%%
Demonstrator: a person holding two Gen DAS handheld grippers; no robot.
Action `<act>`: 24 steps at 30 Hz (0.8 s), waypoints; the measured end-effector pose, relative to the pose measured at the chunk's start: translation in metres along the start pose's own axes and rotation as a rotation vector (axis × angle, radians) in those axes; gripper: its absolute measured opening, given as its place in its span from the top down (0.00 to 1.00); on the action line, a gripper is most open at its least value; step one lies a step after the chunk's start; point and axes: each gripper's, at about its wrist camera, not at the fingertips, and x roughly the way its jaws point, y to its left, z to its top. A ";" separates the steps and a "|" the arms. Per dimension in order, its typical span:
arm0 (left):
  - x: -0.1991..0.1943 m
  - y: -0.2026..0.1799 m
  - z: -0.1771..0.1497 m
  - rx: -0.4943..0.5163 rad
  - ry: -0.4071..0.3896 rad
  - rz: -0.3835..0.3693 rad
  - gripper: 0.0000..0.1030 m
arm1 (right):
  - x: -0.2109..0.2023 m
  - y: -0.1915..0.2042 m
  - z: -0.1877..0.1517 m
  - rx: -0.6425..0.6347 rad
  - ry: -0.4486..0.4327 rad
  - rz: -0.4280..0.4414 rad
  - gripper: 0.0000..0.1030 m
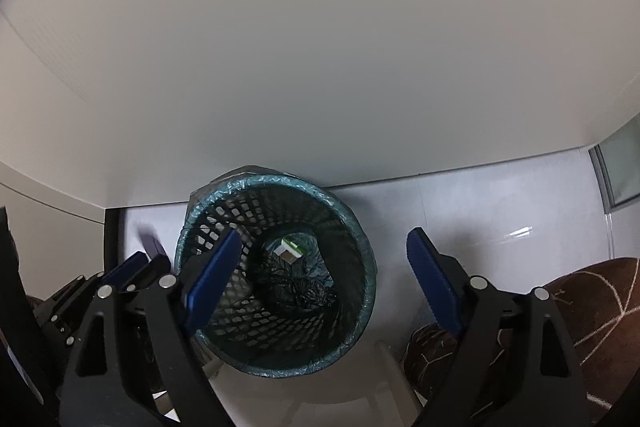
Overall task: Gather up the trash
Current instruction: 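Open both tools to drop the box and packet into the wastebasket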
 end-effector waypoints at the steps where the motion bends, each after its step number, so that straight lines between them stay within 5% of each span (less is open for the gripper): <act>1: 0.000 0.000 0.000 0.000 0.000 -0.002 0.63 | 0.000 -0.001 0.000 0.004 0.002 0.000 0.21; 7: -0.002 0.001 -0.001 -0.012 -0.024 0.003 0.38 | 0.004 -0.003 0.001 0.015 0.004 -0.002 0.21; 14: -0.007 0.003 0.001 -0.018 -0.051 0.025 0.28 | 0.005 -0.007 0.001 0.040 0.002 0.003 0.21; 19: -0.022 0.006 0.001 -0.028 -0.095 0.058 0.10 | -0.003 -0.006 0.002 0.034 -0.023 0.019 0.21; 24: -0.047 0.013 0.004 -0.052 -0.132 0.046 0.06 | -0.020 -0.005 0.003 0.017 -0.052 0.018 0.17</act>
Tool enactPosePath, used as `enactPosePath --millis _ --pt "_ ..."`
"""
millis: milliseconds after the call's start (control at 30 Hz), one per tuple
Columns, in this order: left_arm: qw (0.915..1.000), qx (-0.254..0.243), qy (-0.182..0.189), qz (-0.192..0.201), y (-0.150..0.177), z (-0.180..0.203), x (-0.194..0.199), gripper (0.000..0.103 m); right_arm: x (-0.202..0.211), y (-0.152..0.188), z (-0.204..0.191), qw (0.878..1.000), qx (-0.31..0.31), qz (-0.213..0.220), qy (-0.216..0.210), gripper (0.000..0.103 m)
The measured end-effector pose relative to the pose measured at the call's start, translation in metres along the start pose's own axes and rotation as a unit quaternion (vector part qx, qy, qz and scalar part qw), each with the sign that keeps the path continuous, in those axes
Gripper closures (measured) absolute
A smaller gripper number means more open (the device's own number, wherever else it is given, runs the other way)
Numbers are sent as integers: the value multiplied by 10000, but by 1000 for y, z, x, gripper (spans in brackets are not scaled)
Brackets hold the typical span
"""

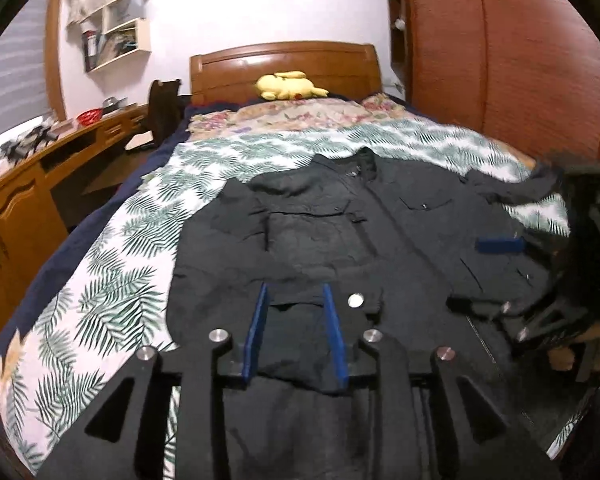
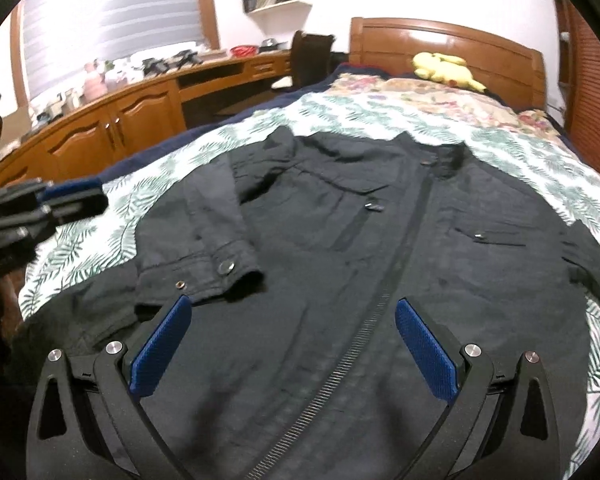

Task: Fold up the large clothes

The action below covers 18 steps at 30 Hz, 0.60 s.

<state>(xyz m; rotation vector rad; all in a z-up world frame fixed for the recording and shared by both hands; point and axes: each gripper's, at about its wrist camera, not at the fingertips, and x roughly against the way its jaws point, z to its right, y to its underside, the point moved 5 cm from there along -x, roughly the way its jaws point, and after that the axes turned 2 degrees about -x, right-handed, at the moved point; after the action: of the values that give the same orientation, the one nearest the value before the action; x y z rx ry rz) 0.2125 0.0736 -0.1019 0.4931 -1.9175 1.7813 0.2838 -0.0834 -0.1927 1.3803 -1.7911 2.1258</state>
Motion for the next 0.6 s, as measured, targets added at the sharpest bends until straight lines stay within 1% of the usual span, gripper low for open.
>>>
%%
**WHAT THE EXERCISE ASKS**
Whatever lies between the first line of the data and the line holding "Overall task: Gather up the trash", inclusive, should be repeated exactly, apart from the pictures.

**TASK ANSWER**
Demonstrator: a person holding two Gen DAS handheld grippers; no robot.
Action `<act>`: 24 steps at 30 Hz (0.8 s), waypoints; the measured end-effector pose, relative to the pose measured at the chunk's start: translation in metres along the start pose's own axes and rotation as a rotation vector (axis × angle, radians) in those axes; gripper: its absolute measured opening, given as its place in its span from the top down (0.00 to 1.00); on the action line, a gripper is most open at its least value; step one lies a step after the chunk's start; point and axes: each gripper's, at about its wrist camera, not at the fingertips, and x roughly the way its jaws point, y to its left, z to its top. A ";" separates the steps and a "|" the arms. Per dimension in order, its typical span:
arm0 (left):
  - x: -0.1991..0.1943 m
  - y: -0.2026..0.1799 m
  - z: -0.1771..0.1497 m
  - rx: -0.4943..0.5163 rad
  - ry: -0.4071..0.3896 rad
  - rz: -0.3835..0.3693 rad
  - gripper: 0.0000..0.1030 m
arm1 (right):
  - x: -0.2109..0.2023 m
  - y: -0.1915..0.2042 m
  - z: -0.1877..0.1517 m
  - rx: -0.6425..0.6347 rad
  - ry: -0.4486..0.4327 rad
  - rz: -0.4280..0.4414 rad
  - gripper: 0.0000..0.1030 m
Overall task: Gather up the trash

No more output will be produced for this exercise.